Assignment: Every line below should be repeated exactly as written.

Exercise data:

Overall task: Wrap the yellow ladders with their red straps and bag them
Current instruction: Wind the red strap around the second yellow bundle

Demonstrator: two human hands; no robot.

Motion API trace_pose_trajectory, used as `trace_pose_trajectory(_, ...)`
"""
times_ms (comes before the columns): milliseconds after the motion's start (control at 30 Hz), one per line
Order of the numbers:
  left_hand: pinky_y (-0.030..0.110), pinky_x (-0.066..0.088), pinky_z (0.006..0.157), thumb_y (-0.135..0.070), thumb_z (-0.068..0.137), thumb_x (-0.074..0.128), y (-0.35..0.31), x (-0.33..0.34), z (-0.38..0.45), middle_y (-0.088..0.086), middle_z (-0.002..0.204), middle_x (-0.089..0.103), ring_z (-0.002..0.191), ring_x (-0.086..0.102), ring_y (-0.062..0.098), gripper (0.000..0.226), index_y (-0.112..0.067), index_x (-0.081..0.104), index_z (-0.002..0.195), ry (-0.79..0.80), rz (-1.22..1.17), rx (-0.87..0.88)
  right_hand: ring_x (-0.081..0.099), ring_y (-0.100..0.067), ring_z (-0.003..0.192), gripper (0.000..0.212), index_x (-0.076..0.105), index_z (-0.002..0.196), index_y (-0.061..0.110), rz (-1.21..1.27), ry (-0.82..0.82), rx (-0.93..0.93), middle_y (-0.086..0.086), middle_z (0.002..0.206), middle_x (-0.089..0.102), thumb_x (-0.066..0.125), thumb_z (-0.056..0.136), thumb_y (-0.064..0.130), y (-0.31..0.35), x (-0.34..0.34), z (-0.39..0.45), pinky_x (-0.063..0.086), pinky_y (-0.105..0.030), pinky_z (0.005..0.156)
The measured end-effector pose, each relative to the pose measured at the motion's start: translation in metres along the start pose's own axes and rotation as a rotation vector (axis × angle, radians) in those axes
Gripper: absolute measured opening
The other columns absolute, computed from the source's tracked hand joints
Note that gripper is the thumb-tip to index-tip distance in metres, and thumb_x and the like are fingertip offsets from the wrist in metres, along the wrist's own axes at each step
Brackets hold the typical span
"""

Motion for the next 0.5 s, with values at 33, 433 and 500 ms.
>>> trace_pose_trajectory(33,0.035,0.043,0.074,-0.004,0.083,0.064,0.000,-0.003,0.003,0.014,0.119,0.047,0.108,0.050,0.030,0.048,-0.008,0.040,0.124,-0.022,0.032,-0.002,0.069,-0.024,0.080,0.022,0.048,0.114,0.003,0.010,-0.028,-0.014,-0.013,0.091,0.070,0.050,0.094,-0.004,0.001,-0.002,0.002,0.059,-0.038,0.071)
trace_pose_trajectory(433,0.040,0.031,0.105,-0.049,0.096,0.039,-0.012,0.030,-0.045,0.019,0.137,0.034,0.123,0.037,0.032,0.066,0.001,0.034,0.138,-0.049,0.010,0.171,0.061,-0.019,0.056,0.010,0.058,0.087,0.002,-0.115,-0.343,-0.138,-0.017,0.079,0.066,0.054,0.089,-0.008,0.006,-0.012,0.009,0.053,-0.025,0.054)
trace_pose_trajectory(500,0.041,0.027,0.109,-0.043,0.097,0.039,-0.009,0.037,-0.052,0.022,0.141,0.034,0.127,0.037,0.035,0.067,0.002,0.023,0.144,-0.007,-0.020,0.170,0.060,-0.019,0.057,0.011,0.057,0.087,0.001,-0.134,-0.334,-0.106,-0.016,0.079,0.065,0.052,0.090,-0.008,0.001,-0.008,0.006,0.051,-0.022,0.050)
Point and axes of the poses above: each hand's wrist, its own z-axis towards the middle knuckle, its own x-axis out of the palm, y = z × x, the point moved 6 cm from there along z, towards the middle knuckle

Exercise solution:
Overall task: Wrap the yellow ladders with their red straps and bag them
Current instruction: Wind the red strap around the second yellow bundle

Demonstrator: two human hands; no robot.

Motion API trace_pose_trajectory, used as `trace_pose_trajectory(_, ...)`
"""
times_ms (comes before the columns): milliseconds after the motion's start (control at 30 Hz), one per line
Order of the numbers:
  left_hand: pinky_y (-0.030..0.110), pinky_x (-0.066..0.088), pinky_z (0.006..0.157), thumb_y (-0.135..0.070), thumb_z (-0.068..0.137), thumb_x (-0.074..0.128), y (-0.35..0.31), x (-0.33..0.34), z (-0.38..0.45), middle_y (-0.088..0.086), middle_z (-0.002..0.204), middle_x (-0.089..0.103), ring_z (-0.002..0.191), ring_x (-0.086..0.102), ring_y (-0.062..0.098), gripper (0.000..0.226), index_y (-0.112..0.067), index_x (-0.081..0.104), index_z (-0.002..0.195), ry (-0.79..0.80), rz (-1.22..1.17), rx (-0.87..0.88)
  right_hand: ring_x (-0.081..0.099), ring_y (-0.100..0.067), ring_z (-0.003..0.192), gripper (0.000..0.212), index_x (-0.076..0.105), index_z (-0.002..0.196), index_y (-0.061..0.110), rz (-1.21..1.27), ry (-0.82..0.82), rx (-0.93..0.93), middle_y (-0.086..0.086), middle_z (0.002..0.206), middle_x (-0.089..0.102), thumb_x (-0.066..0.125), thumb_z (-0.056..0.136), thumb_y (-0.064..0.130), y (-0.31..0.35), x (-0.34..0.34), z (-0.39..0.45), pinky_x (-0.063..0.086), pinky_y (-0.105..0.030), pinky_z (0.005..0.156)
The measured end-effector pose, each relative to the pose measured at the motion's start: translation in metres along the start pose's own axes and rotation as a rotation vector (axis × angle, radians) in those axes
Gripper: absolute measured opening
The other columns absolute, computed from the source's tracked hand joints
Note that gripper is the thumb-tip to index-tip distance in metres, and thumb_x and the like are fingertip offsets from the wrist in metres, along the wrist's own axes at each step
Brackets hold the typical span
"""

Motion for the next 0.5 s, with values at 33, 433 and 500 ms.
>>> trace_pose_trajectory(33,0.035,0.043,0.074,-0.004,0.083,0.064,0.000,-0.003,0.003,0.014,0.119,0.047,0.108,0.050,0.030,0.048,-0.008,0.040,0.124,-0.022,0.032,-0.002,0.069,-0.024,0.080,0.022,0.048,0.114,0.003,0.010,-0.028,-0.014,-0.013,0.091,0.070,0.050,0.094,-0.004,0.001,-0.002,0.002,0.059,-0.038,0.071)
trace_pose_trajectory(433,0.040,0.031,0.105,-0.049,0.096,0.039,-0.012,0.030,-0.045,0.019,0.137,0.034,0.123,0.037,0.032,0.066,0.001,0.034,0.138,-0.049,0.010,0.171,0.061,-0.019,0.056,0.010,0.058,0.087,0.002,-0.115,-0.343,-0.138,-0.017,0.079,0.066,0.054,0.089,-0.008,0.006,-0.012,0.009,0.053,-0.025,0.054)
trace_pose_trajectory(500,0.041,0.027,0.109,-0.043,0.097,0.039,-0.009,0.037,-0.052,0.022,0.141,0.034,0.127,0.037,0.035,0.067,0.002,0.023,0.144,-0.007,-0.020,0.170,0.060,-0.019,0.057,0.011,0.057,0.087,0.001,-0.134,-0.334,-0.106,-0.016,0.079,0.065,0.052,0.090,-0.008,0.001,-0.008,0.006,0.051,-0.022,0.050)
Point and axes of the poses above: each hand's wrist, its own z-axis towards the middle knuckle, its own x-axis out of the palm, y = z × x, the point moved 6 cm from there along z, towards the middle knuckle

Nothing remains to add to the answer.